Everyday Activities
This paper is part of the topic “Everyday Activities,” Holger Schultheis and Richard P. Cooper (Topic Editors).
Abstract
The ease with which humans usually perform everyday activities masks their inherit complexity. Tasks such as setting a table prior to a meal or preparing a hot beverage require the coordination of several cognitive abilities. At the same time, many everyday activities are simple enough to afford investigation in controlled lab settings. One main goal of this issue is to raise awareness of everyday activities as a topic and a field of study in its own right, which allows investigating (a) selected cognitive abilities with high ecological validity and (b) the interplay and integration of key cognitive abilities. To this end, this topic consists of eight papers that span different aspects of everyday activities, ranging from neuroscience through philosophical considerations and implications to lessons from robotics.
1 Introduction
Much of behavior consists of everyday activities—mundane tasks that are nevertheless essential such as dressing, grooming, commuting, and preparing meals. These activities are performed on a regular—often daily—basis, in familiar environments, and in stereotyped ways, and often with limited overt attention. Yet, the apparent banality of such activities masks both their importance from a behavioral perspective and their complexity from a cognitive perspective.
With respect to the former, for example, successful performance of everyday activities is an essential part of independent living. Yet, and as testament to the latter, such performance typically degrades in old age. Thus, a major challenge brought about by demographic change is elderly care (Nicholas & Smith, 2006). There currently is a lack of qualified personnel and facilities to take care of the ever increasing part of the population that can no longer live completely independently. A full understanding of the cognitive complexities and demands of everyday activities thus has substantial practical benefits, as one way to address the challenge of elderly care is to enable people to manage necessary everyday activities (e.g., setting a table, cooking, cleaning up) without intervention from human care takers for longer into old age, and ideally for their whole life. To achieve this, systems are required which assist humans in their everyday activities based on a deep understanding of the mechanisms underlying everyday activity performance.

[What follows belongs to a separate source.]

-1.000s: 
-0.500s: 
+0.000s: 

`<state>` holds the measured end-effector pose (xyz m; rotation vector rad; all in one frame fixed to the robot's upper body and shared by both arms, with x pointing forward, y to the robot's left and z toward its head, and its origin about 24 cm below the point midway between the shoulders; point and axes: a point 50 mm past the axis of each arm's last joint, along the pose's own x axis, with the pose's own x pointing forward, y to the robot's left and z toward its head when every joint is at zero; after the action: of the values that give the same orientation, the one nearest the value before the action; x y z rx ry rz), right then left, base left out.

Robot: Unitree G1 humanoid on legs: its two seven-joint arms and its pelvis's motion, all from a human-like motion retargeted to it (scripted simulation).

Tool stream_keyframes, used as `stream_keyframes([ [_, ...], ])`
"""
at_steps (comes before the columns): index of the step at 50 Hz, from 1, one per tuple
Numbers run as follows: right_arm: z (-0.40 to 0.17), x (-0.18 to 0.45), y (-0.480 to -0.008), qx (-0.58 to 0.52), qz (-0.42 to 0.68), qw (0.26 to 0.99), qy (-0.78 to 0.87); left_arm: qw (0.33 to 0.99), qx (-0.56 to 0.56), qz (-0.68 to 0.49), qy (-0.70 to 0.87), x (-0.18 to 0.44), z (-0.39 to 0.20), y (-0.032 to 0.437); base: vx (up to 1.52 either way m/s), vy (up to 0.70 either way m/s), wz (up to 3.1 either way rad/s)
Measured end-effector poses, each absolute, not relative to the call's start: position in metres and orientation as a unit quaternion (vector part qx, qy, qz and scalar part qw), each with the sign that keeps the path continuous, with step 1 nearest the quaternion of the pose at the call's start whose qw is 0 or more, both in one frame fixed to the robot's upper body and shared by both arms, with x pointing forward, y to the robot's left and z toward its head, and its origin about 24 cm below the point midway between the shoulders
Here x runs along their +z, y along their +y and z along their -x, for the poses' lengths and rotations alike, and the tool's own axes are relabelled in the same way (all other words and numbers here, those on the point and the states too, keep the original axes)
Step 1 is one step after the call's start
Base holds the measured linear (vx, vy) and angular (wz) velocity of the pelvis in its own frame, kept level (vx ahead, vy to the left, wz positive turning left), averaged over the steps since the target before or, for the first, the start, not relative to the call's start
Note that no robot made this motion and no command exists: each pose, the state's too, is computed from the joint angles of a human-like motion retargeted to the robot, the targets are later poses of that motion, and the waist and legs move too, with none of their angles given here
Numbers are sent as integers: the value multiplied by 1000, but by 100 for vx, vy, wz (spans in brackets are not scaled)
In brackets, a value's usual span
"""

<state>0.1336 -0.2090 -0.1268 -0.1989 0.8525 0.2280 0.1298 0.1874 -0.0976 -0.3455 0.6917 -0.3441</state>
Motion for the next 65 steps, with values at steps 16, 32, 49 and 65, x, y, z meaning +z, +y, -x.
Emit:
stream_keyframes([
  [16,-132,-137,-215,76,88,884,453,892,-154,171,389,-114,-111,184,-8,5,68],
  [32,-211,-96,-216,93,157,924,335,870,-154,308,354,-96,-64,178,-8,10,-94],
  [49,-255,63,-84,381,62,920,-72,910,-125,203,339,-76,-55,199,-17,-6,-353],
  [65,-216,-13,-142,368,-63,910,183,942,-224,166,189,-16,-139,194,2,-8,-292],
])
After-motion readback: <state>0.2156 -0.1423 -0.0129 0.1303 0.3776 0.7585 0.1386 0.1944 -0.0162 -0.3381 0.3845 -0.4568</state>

Cognitive Science can play a key role in enabling everyday activity assistance, and thus, tackling a major challenge arising from demographic change. Cognitive science is in a unique position to generate insights about the (neural) mechanisms underlying the abilities involved in everyday activities, how they can be measured, how these abilities develop, and how they may break down due to aging and cognitive impairment. Furthermore, computational cognitive science allows artificial systems to be equipped with the necessary knowledge and abilities to assist people in their everyday activities (e.g., by building robots or personal assistants that master everyday activities). At the same time, cognitive science can profit greatly from an in-depth investigation of everyday activities. First, such investigations shed light on how the cognitive system as a whole functions in naturalistic tasks that require the coordination of multiple cognitive faculties (i.e., beyond pure memory, attention, or language tasks). Second, research on everyday activities can serve as a “condensation point” for focused collaborations between research communities from various disciplines and end users.
- Generation and Maintenance of Intentions: Before engaging in any action in the first place, the actor must form or generate an intention to act (e.g., to set the table). Moreover, that agents frequently detect ongoing deviations between intention and effect (i.e., action slips and lapses; see below) implies that this intention must be maintained for the duration of the task (Duncan, Emslie, Williams, Johnson, & Freer, 1996). This is particularly critical during the execution of everyday activities, which are prone to interruption. Moreover, and linking back to one of the motivations for the study of everyday activities, the effectiveness of intention maintenance appears to decline with age (Jong, 2001).
- Perception: The environment in which the actions are performed has to be adequately perceived to properly act in it. Among others, this comprises the ability to recognize largely occluded objects (Ernst, Triesch, & Burwick, 2019; Fyall, El-Shamayleh, Choi, Shea-Brown, & Pasupathy, 2017), because everyday activities often involve perception of cluttered scenes (e.g., plates in a stack of plates or objects in a dishwasher).
- Action Planning: Everyday activities consist of several actions performed in concert, and the effectiveness and efficiency of performing activities will often depend on the order in which the actions are executed: Just imagine the result of cooking when not following the correct order of steps in the recipe. Accordingly, an important aspect of everyday activity performance is planning one's actions (Hayes-Roth & Hayes-Roth, 1979; Meder, Nelson, Jones, & Ruggeri, 2019).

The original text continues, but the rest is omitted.